It was not for him to see, in those smiles, that the helpless man, bound for the flogging-posts of the "Dolina of Weeping," where so many martyrs to that goddess which is Italy had expiated in torment their crimes of loyalty and courage, had already found a refuge beyond the reach of his spies and torturers that he opposed even now to bonds and blows a resistance that no armed force could overcome. If he saw the smiles at all, he took them for a tribute to his brisk, decisive action with the cane.
"And now, take him along," he commanded, when the prisoner's wrists were tied behind him to his satisfaction. "And stand no nonsense! If he won't walk make him!"
The corporal saluted. "Zu Befehl, Herr Hauptmann," he deferred, and the prisoner was thrust down the bank.

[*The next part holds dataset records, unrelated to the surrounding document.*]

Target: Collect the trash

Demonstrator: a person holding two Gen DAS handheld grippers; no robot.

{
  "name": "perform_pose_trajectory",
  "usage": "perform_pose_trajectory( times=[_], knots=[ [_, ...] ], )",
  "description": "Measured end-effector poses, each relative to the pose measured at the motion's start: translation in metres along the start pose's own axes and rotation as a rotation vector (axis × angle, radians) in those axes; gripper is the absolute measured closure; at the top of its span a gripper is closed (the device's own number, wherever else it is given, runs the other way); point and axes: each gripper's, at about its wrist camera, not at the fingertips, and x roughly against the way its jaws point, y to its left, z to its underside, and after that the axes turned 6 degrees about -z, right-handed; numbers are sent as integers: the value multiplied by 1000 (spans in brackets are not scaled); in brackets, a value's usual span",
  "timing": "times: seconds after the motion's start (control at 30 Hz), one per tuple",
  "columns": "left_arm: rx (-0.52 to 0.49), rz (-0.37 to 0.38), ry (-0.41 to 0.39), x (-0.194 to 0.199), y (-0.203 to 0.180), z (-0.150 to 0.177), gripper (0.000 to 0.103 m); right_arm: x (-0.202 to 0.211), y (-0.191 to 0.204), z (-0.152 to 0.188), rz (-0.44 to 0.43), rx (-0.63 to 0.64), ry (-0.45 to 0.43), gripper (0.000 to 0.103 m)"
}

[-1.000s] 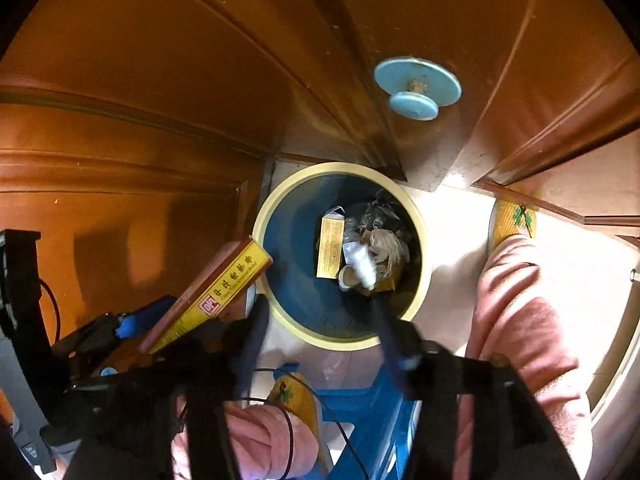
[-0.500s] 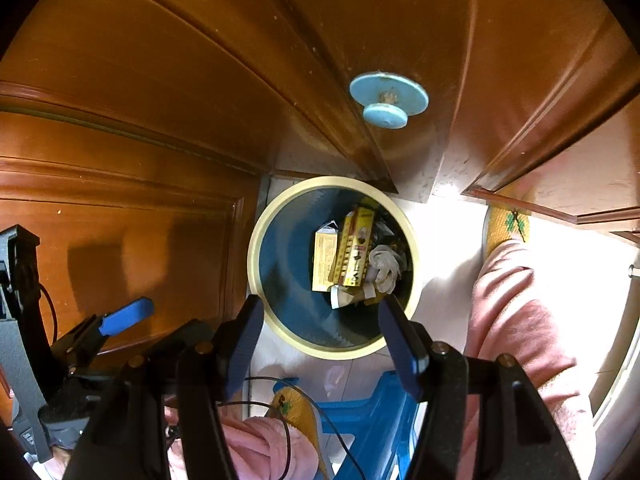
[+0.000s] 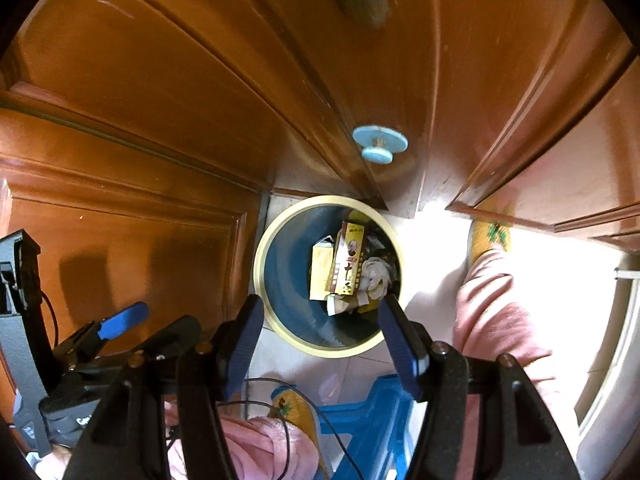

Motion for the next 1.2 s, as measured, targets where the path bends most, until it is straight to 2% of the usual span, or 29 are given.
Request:
perform_pose_trajectory(
  times=[0.17, 0.53, 0.83, 1.07, 1.2],
  knots=[
    [4, 45, -44, 39, 1, 4, 6, 40, 17, 5, 20, 58, -63, 43],
    [-2, 31, -196, 145, 0, 16, 6, 134, 59, 20, 36, 176, -202, 43],
    [-14, -28, -387, 248, -8, 20, 6, 214, 85, 22, -1, 194, -309, 43],
    [2, -42, -507, 316, -14, 21, 6, 275, 122, 28, 8, 246, -401, 43],
    [-10, -89, -578, 351, -22, 22, 6, 314, 137, 28, 4, 262, -452, 43]
  ],
)
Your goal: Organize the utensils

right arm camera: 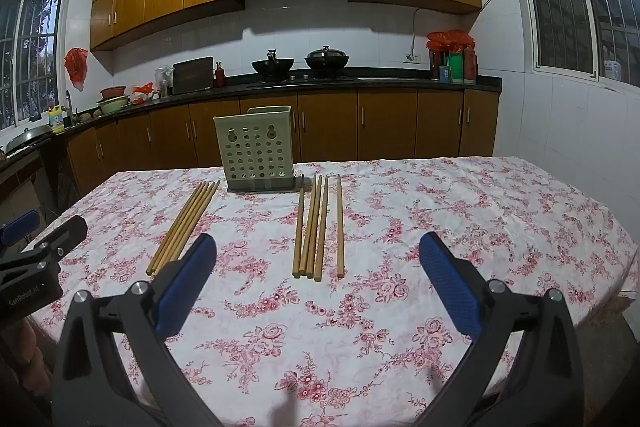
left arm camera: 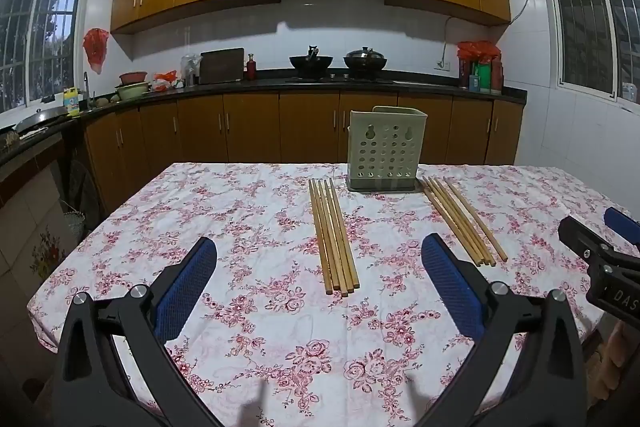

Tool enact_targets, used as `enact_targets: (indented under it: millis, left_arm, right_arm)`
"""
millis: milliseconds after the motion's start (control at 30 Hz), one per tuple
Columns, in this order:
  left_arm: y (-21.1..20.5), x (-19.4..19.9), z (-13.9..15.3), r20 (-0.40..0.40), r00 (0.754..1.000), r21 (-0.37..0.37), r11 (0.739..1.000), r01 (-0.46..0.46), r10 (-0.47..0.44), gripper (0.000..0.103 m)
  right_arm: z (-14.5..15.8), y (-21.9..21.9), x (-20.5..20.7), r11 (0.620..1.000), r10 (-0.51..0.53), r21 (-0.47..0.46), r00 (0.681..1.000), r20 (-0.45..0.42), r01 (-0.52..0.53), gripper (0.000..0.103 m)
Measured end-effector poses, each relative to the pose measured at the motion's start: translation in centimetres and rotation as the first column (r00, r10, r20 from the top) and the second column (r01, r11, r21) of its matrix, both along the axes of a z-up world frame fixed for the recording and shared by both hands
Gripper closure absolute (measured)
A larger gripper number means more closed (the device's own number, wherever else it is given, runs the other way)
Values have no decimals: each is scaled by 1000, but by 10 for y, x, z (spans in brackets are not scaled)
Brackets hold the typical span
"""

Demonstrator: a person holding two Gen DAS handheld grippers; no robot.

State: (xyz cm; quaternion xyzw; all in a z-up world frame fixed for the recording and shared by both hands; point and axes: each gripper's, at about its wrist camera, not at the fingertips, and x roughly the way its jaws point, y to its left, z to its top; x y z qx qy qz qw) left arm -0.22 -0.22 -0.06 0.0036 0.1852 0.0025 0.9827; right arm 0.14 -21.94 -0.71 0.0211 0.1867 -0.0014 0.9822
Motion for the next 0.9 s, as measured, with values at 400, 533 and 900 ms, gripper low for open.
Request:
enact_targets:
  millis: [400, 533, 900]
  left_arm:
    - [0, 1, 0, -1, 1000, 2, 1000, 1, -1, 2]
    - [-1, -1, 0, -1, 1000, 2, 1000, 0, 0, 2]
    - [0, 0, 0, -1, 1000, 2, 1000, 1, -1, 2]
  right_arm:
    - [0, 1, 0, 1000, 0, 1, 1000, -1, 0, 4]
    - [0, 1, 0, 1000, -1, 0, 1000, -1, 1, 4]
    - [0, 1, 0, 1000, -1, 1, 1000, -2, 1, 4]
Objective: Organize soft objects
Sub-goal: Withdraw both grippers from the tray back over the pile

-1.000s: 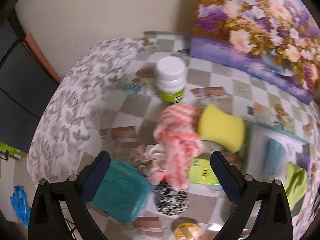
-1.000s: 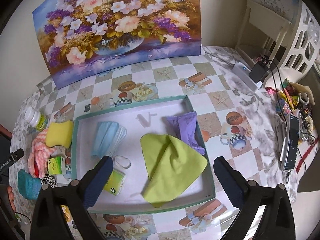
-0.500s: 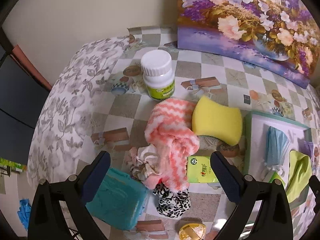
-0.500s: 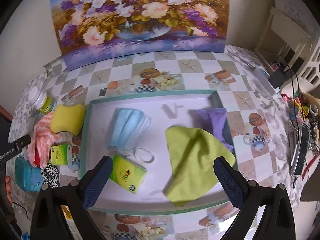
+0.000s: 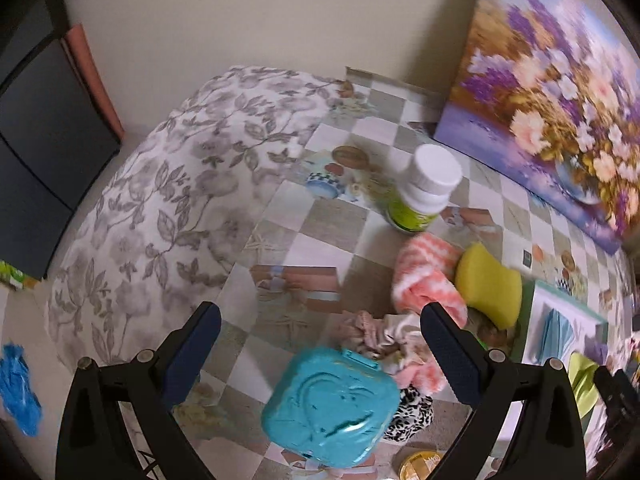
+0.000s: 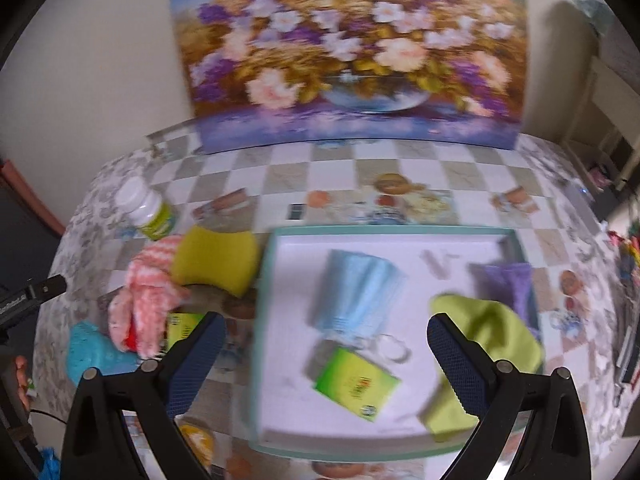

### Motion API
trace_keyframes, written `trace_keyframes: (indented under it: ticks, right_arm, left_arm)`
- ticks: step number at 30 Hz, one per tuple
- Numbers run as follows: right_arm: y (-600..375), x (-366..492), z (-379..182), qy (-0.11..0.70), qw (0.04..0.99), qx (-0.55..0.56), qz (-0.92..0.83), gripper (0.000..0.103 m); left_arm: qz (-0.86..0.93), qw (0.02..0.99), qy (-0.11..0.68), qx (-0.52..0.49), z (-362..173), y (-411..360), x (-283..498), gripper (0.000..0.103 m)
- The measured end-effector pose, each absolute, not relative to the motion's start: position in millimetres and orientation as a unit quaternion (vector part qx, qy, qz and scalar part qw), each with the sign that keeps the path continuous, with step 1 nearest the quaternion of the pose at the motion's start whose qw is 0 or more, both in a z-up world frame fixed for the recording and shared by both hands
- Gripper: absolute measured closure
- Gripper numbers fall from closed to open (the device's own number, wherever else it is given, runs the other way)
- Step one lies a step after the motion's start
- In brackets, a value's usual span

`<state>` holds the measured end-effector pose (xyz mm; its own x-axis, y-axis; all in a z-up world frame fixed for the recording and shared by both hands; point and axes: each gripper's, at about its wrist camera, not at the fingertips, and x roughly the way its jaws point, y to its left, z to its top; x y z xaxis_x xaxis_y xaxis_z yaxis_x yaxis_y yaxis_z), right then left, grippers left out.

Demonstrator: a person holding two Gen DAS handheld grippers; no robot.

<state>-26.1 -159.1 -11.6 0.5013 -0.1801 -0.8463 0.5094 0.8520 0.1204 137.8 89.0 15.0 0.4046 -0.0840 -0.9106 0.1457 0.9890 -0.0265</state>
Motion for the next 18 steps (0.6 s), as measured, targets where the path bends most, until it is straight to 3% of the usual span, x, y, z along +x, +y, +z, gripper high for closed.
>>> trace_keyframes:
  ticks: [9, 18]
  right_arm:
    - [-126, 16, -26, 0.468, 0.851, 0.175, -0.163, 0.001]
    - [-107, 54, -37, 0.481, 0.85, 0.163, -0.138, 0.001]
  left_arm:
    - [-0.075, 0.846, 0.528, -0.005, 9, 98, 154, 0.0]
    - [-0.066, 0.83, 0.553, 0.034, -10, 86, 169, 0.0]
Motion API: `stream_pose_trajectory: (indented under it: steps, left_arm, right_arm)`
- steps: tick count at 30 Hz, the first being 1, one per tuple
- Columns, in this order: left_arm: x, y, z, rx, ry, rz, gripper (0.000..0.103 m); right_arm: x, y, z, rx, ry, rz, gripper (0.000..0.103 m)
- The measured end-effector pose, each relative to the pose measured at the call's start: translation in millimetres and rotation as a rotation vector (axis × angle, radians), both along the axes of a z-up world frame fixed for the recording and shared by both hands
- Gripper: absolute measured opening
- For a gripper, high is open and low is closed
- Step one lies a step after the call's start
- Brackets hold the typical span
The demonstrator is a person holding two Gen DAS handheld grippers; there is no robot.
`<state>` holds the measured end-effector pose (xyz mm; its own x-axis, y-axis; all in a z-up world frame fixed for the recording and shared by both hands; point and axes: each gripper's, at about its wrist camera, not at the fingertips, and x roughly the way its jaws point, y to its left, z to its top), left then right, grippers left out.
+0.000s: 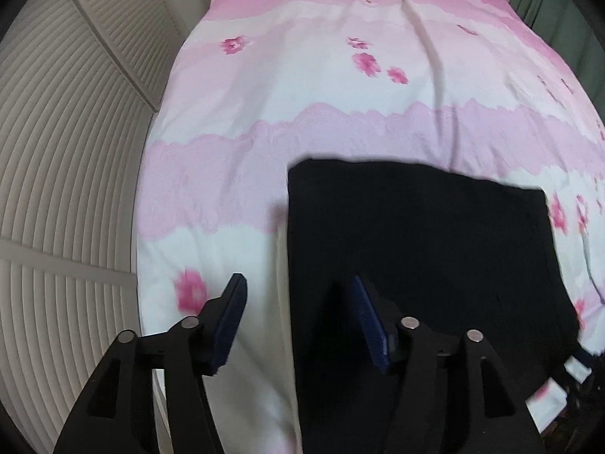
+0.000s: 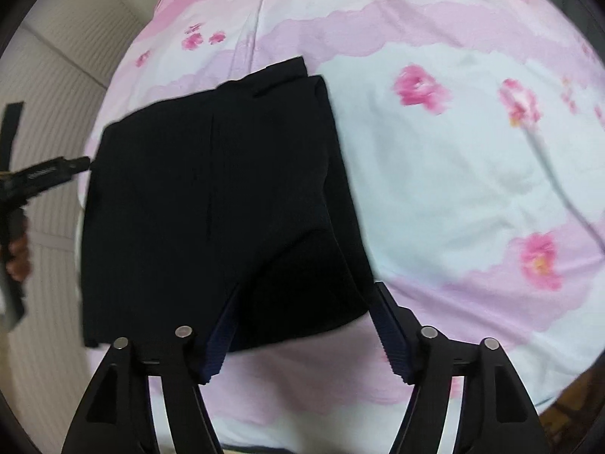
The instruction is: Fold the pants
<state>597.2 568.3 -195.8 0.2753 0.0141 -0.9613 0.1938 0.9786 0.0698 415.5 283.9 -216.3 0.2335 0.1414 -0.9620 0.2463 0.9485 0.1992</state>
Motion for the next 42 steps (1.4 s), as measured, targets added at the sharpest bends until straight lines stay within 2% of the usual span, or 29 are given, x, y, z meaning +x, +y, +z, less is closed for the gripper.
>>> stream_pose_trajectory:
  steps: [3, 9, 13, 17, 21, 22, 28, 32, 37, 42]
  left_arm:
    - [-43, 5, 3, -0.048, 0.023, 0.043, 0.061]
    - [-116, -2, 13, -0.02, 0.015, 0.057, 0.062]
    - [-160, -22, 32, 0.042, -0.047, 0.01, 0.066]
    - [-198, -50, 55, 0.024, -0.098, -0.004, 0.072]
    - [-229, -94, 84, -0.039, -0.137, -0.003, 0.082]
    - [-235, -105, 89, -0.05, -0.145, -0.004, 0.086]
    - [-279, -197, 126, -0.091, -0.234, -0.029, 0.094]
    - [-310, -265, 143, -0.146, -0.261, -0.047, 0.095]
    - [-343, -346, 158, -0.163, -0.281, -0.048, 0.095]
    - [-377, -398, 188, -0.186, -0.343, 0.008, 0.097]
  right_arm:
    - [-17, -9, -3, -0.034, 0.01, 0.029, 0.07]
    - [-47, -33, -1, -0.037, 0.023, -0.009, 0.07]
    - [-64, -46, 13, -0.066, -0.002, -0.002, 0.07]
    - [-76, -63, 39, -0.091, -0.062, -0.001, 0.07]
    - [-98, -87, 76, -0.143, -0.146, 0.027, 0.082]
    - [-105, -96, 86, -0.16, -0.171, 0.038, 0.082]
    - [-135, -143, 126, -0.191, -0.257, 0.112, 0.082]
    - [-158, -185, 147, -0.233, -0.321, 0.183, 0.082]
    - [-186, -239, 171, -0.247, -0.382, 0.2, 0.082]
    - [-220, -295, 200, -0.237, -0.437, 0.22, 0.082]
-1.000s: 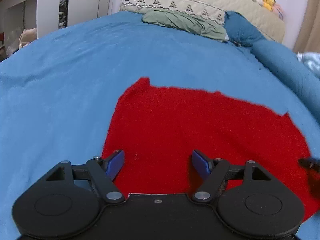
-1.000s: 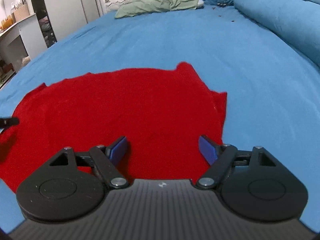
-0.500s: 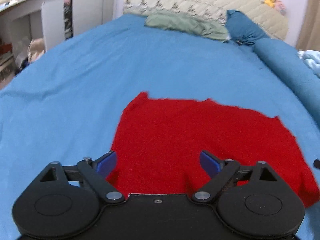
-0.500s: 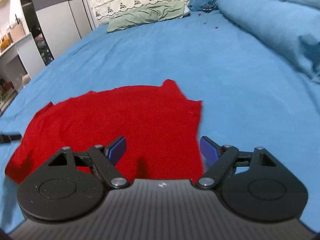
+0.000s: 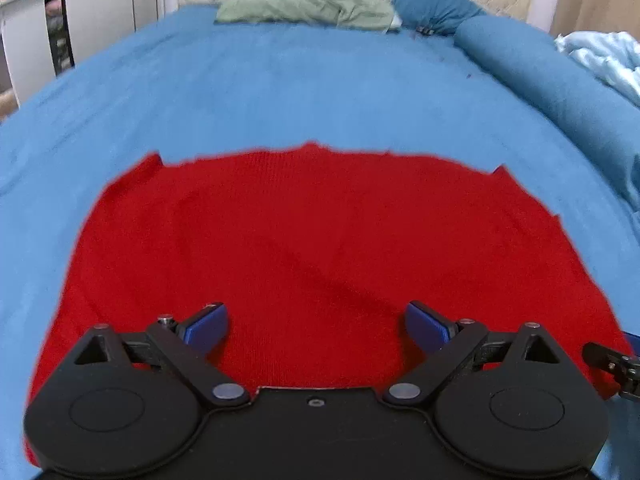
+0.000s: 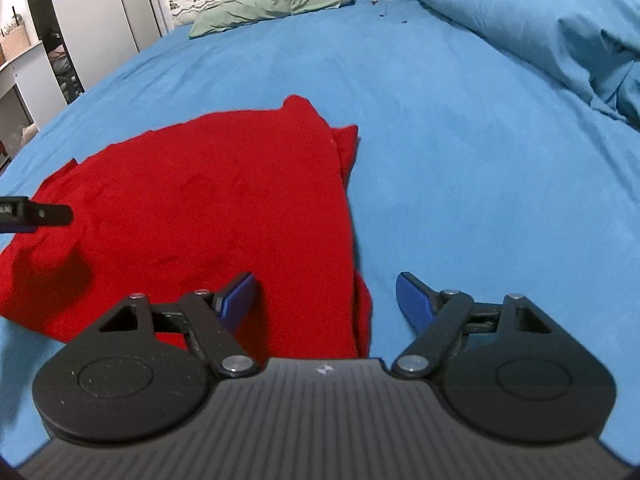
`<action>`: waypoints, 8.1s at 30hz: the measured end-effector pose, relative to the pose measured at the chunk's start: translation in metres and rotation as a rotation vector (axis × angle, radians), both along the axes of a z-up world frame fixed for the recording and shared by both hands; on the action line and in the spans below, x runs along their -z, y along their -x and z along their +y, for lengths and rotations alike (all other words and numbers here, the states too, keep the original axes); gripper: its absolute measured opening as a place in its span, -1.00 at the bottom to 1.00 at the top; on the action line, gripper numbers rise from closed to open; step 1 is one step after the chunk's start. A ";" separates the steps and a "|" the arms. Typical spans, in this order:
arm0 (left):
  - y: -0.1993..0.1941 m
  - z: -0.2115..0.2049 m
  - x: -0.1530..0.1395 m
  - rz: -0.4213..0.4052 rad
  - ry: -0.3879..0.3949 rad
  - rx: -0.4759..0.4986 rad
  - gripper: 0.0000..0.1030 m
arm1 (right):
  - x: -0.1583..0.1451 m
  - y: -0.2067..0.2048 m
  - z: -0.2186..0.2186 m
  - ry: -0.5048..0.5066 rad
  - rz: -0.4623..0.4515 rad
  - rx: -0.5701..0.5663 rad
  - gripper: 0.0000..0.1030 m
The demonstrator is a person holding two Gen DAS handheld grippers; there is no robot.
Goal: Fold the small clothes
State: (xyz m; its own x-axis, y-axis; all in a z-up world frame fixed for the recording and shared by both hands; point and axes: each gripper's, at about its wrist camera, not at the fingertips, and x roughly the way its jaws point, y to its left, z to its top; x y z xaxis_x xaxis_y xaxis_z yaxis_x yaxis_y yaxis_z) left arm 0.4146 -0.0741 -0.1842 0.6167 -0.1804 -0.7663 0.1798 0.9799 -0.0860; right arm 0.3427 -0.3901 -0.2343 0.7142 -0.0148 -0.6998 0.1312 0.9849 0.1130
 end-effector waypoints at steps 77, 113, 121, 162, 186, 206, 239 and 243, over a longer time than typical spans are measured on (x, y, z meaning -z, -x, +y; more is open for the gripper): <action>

The old mother, her head averted, moaned softly. The old man, upholding her, smiled yet his death's-head smile.
The tiger-yellow of the grass between the trees was paler, the black was blacker, as the two officers returned across the fields; to the hush of afternoon had succeeded the briskness of evening. Birds were awake and a breeze rustled in the branches; and Captain Hahn was strongly moved to speech.
"System," he said explosively. "All war all life comes down to system. You get your civil labor by system; you keep it by system. Now, that little arrest."
It was as maddening as the noise of a mouse in a wainscot. Jovannic wanted not so much to think as to dwell in the presence of his impressions. Those strange, quiet smiles!
"Did you see them laughing?" he interrupted. "Smiling, I should say. After you had cut the fellow down they stopped crying out and they smiled."
"Ha! Enough to make 'em," said Captain Hahn. "I laughed myself. All that play-acting before his people, and then, with two smacks kaput! Fellow looked like a fool! It's part of the system, you see."
"That was it, you think?" The explanation explained nothing to Jovannic, least of all his own sensations when the sudden surrender and the sad, pitying mirth had succeeded to the struggle and the violence. He let Captain Hahn preach his German gospel of system on earth and organization to man, and walked beside him in silence, with pensive eyes fixed ahead, where the prisoner and his escort moved in a plodding black group.
He had not that gift of seeing life and its agents in the barren white light of his own purposes which so simplified things for Captain Hahn. He was a son of that mesalliance of nations which was Austria-Hungary Slavs, their slipping grasp clutching at eternity, Transylvanians, with pervert Latin ardors troubling their blood, had blended themselves in him; and he was young. Life for him was a depth not a surface, as for Captain Hahn; facts were but the skeleton of truth; glamour clad them and made them vital. He had been transferred to the Italian front from Russia, where his unripe battalion had lain in reserve throughout his service; his experiences of the rush over the Isonzo, of the Italian debacle and the occupation of the province of Friuli, lay undigested on his mental stomach. It was as though by a single violent gesture he had translated himself from the quiet life in his regiment, which had become normal and familiar, to the hush and mystery of the vast Italian plain, where the crops grew lavishly as weeds and the trees shut out the distances.